Trois-Rivières et les «placottoirs»

OPINIONS / «La directrice générale de Trois-Rivières Centre, Gena Déziel, confirme que le projet en a emballé plusieurs»… et plusieurs échevins trouvent l’idée très intéressante… alors on va faire une tournée d’information pour convaincre les contribuables que c’est nécessaire. C’est la même procédure qu’avec le projet «Vision zéro».

Ça fait deux fois que l’on refait le profil de la rue des Forges pour plaire aux restaurateurs. Bien sûr, on a profité du fait que les infrastructures étaient à refaire pour procéder à la deuxième transformation. On a fait des trottoirs très larges qui devaient servir aussi de terrasses pour les restaurants; mais on a placé des bacs à fleurs monstrueux qui prennent la moitié de la partie piétonne. Bref, des devis bâclés qui n’atteignent pas les buts fixés: la coexistence piétons-restaurants.

C’est souvent le cas à Trois-Rivières.

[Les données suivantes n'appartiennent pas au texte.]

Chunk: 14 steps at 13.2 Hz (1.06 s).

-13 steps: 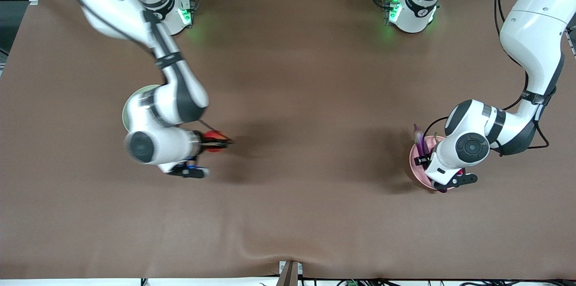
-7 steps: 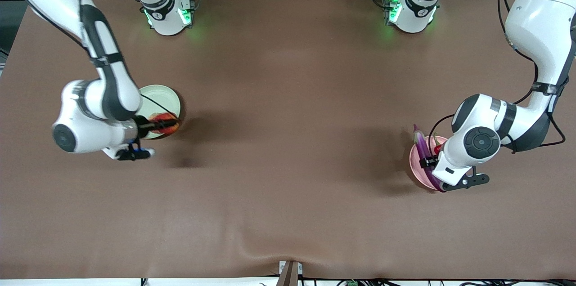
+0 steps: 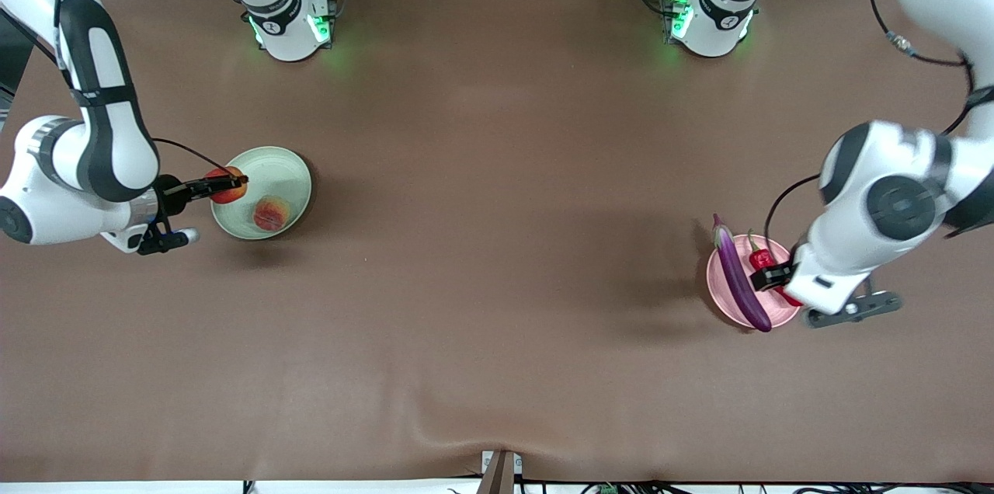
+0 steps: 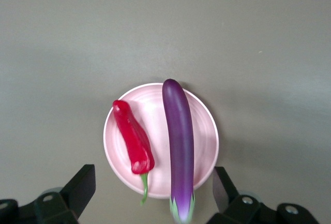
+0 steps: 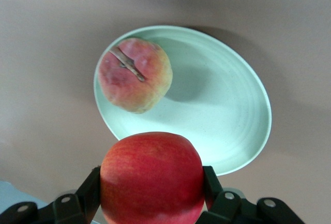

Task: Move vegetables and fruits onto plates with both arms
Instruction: 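Release the eggplant with the left gripper while the right gripper lowers the apple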

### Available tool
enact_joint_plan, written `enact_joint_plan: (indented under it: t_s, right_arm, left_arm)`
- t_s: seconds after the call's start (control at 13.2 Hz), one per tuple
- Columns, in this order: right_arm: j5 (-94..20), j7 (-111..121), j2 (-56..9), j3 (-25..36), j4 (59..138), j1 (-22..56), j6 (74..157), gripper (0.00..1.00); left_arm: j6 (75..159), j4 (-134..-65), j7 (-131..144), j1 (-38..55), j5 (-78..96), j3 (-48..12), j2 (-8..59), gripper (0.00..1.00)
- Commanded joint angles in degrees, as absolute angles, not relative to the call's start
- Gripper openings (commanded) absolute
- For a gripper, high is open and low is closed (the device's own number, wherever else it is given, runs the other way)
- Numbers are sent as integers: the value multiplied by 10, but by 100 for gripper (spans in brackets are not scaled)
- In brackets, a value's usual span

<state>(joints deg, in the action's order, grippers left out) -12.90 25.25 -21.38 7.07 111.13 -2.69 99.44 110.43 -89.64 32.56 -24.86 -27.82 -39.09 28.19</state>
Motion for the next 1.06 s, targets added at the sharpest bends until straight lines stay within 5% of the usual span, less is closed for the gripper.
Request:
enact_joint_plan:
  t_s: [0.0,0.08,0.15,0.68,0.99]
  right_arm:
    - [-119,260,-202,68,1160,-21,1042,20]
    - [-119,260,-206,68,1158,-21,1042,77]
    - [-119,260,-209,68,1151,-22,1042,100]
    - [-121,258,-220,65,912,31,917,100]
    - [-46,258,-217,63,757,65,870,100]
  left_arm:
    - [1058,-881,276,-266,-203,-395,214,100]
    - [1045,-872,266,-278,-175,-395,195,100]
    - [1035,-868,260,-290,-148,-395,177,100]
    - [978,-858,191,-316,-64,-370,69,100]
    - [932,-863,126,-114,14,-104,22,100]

On lance un projet avant de savoir s’il est nécessaire et à quoi il va servir: l’amphithéâtre, le nouveau Colisée, etc. On procède de la même façon avec l’aérogare. On est prêt à engloutir 12 M$, sans savoir qui sera le locataire ou même, s’il y a des locataires; tout cela sous les pressions des faiseurs de rêves d’IDE Trois-Rivières.

Normalement, on lance un appel d’offres lorsque les études de faisabilité d’un projet viennent à terme, que les besoins actuels et futurs sont bien identifiés, que les devis sont clairs et définitifs, et qu’ils n’ont pas besoin d’inclure 15 % pour «les changements d’idées et les sondages de terrain nécessaires une fois le projet commencé». Comme résultat, les projets coûtent souvent le double de ce qui était prévu.

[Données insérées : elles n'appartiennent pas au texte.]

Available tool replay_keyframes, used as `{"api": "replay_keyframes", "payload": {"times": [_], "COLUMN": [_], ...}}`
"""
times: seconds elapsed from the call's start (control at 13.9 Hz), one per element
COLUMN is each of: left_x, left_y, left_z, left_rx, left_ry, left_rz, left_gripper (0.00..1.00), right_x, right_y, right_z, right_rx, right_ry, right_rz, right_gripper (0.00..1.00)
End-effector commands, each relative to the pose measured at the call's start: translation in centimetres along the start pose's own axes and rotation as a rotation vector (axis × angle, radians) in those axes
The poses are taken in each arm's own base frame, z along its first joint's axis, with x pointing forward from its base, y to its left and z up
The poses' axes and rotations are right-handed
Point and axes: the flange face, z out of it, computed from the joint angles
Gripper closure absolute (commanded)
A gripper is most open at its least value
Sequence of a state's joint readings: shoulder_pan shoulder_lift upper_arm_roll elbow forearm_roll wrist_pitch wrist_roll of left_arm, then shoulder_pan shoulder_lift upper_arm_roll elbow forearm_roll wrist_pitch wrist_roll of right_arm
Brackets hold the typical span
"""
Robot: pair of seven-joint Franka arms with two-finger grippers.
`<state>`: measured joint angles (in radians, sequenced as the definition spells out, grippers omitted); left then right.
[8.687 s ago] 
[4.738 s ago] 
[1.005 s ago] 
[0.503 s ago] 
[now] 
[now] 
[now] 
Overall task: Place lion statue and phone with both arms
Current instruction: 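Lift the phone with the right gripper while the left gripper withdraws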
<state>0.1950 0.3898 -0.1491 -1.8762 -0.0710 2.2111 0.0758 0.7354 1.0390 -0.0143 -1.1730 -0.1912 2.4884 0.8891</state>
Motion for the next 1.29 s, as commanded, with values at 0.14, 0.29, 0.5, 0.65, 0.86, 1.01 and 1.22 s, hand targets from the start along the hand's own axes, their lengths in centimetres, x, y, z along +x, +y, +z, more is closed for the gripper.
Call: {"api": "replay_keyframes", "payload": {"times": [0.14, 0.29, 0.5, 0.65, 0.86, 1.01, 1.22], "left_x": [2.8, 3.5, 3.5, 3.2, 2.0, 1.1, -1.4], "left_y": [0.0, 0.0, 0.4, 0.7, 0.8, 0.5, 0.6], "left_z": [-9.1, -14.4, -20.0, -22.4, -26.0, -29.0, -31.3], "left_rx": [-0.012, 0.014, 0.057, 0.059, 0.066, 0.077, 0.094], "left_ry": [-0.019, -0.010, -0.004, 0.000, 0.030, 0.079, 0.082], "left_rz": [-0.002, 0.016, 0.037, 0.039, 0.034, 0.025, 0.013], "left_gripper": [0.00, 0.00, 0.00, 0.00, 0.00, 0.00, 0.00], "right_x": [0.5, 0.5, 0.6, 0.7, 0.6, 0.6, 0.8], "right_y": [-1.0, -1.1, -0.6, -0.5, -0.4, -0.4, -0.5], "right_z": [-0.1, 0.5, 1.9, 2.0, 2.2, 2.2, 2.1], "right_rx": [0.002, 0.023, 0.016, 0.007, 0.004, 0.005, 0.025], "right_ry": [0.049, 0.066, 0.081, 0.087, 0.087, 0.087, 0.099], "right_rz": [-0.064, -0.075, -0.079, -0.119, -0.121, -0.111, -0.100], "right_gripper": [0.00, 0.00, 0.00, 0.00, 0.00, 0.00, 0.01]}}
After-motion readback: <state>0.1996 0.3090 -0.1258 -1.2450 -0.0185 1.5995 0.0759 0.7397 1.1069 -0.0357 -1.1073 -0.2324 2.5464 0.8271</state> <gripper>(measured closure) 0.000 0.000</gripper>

Pour avoir pris connaissance des «placottoirs» sur la rue Sainte-Catherine à Montréal, même dans la partie piétonnière, les installations laissent à désirer, vu leur aspect temporaire, c’est un peu broche à foin; et, quant au «coup d’œil global», ça donne l’allure d’une exposition agricole, c’est encore broche à foin. Pour ce qui est d’une installation permanente, les besoins et les avantages sont loin d’être prouvés. Ce n’est sûrement pas une priorité pour Trois-Rivières.

Il y a beaucoup d’autres projets plus urgents qui attendent leur tour depuis longtemps, dans le secteur Cap-de-la-Madeleine. On n’a rien fait depuis la réfection de la rue Thibeau. «Malheureusement, les bateaux de croisière, ça n’arrête pas au centre-ville du Cap», mais il y a quand même des besoins aussi pressants qu’à Trois-Rivières Centre.

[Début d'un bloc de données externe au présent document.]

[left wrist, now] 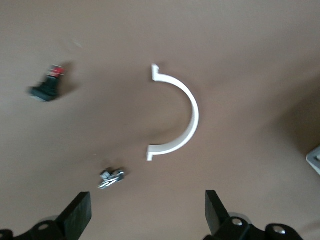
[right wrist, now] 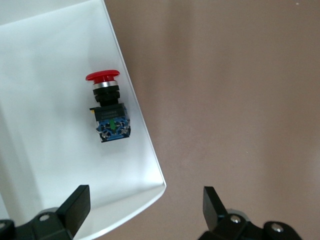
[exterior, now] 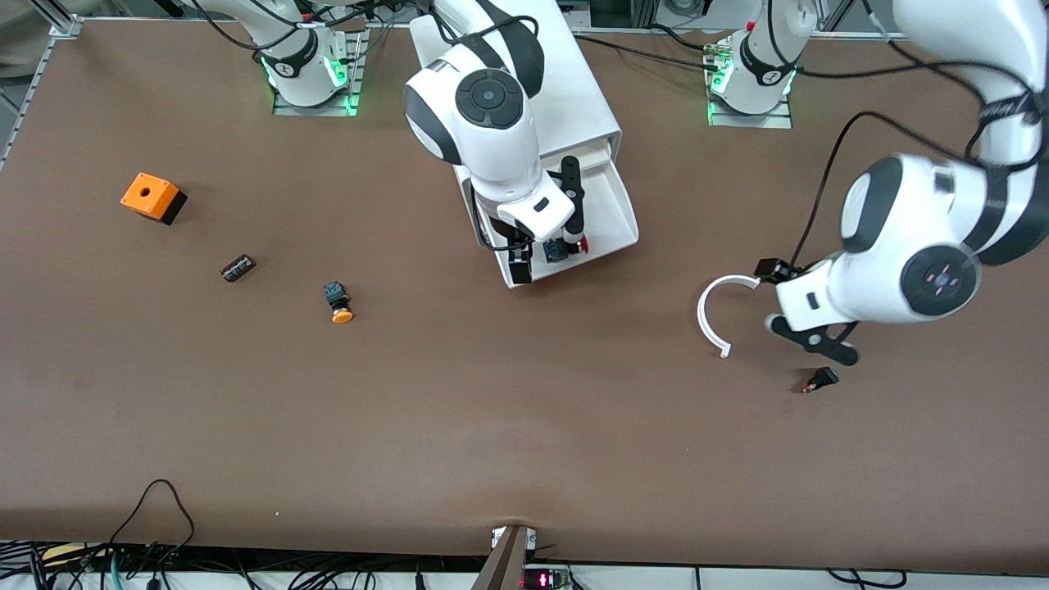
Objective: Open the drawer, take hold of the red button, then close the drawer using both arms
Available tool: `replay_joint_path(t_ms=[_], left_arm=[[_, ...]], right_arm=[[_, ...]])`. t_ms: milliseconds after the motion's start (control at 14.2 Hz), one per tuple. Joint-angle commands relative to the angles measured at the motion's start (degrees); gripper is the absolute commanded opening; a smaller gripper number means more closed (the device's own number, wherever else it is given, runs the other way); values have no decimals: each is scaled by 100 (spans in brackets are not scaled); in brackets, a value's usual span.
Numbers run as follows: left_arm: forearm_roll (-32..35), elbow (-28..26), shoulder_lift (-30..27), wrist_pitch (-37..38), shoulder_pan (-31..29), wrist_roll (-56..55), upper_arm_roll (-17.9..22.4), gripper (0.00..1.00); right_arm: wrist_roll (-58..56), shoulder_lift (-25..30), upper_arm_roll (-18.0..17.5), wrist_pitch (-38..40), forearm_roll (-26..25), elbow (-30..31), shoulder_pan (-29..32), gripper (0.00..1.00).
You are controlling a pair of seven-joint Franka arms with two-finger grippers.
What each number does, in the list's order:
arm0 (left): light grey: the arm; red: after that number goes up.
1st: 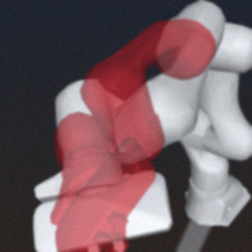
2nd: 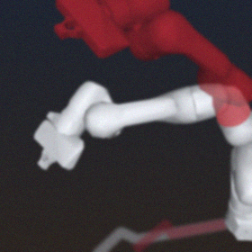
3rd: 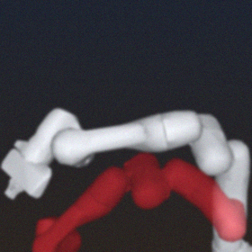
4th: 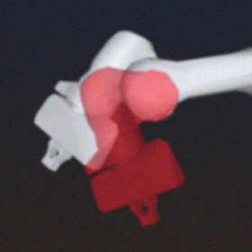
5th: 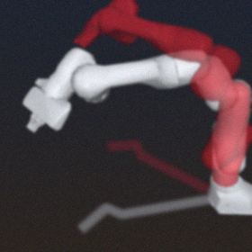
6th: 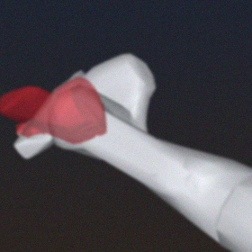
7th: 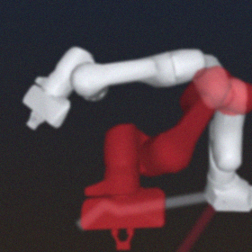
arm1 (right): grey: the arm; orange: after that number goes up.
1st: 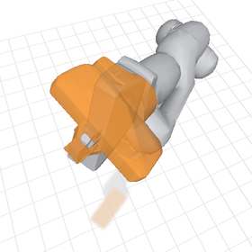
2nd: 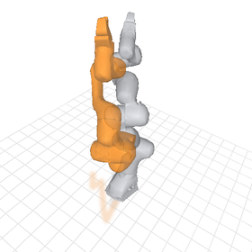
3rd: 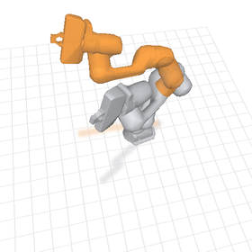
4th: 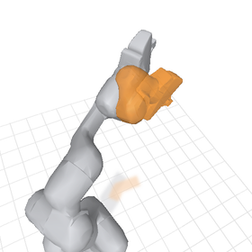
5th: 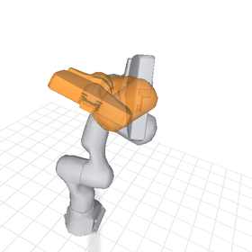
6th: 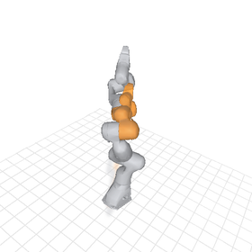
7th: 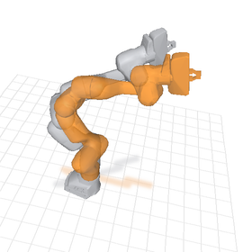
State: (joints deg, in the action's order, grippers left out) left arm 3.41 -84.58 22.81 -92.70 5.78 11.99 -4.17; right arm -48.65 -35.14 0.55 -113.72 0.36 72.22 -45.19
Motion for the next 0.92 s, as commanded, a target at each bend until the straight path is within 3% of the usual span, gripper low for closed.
replay_joint_path(t_ms=[0, 494, 706, 847], left_arm=[[239, 782, -172, 94, -15, -215, 12, 100], [160, 1496, -128, 200, -279, -232, 135, 100], [204, 1401, -312, 270, -323, -241, 135, 100], [143, 920, -601, 192, -568, -276, 118, 100]], right_arm=[[-110, -203, 32, 8, -63, -235, -200, 100], [-101, -555, 24, -36, -72, -472, -472, 100], [-32, -739, 59, -54, -54, -472, -499, 100], [-13, -818, 59, -168, -54, -472, -499, 100]])
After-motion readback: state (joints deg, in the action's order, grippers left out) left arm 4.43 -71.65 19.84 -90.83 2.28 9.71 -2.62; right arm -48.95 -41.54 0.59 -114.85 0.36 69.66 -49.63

Au Cap aussi, on paie des taxes à Trois-Rivières. Des beaux plans d’action par IDE, des vœux pieux, «le bas du Cap est rempli de possibilités», mais il n’y a jamais rien de tangible qui se produit. Si Aleris était sur la rue des Forges, ça n’aurait pas traîné pendant 20 ans.

Bon, revenons à nos moutons. Il y a pourtant une alternative aux «placottoirs» qui ne coûterait pas un sou aux contribuables: c’est de rendre la rue des Forges piétonnière. Comme cette rue, entre Royale et Notre-Dame, est un circuit fermé, qui ne conduit nulle part, on la ferme à la circulation, pendant la période estivale, de midi à 3 heures du matin.

Les restaurants pourraient alors utiliser le trottoir au complet pour leurs terrasses, et ainsi éviter la bousculade des serveurs avec les piétons lorsqu’ils vont servir aux tables. Ça donne beaucoup de place pour les bacs à fleurs et les affiches de menus, sans empiéter sur la partie piétonne.

Ce qui est encore plus important, les clients pourront manger en paix, sans les gaz d’échappement des véhicules et les pétarades des autos et des motos.

À la fin de l’été, les piétons reprennent leur place sur le trottoir.

Allez voir sur la rue Saint-Jean, à Québec, ça fonctionne depuis des années et ça donne «une ambiance festive, d’un bout à l’autre».

Tant qu’à essayer quelque chose, pourquoi ne pas tenter d’abord une expérience qui ne coûte rien et laisser la population décider, elle-même, si elle désire poursuivre le projet. Il faut éviter de les informer seulement lorsque les projets sont déjà décidés par le «Conseil de ville Centre».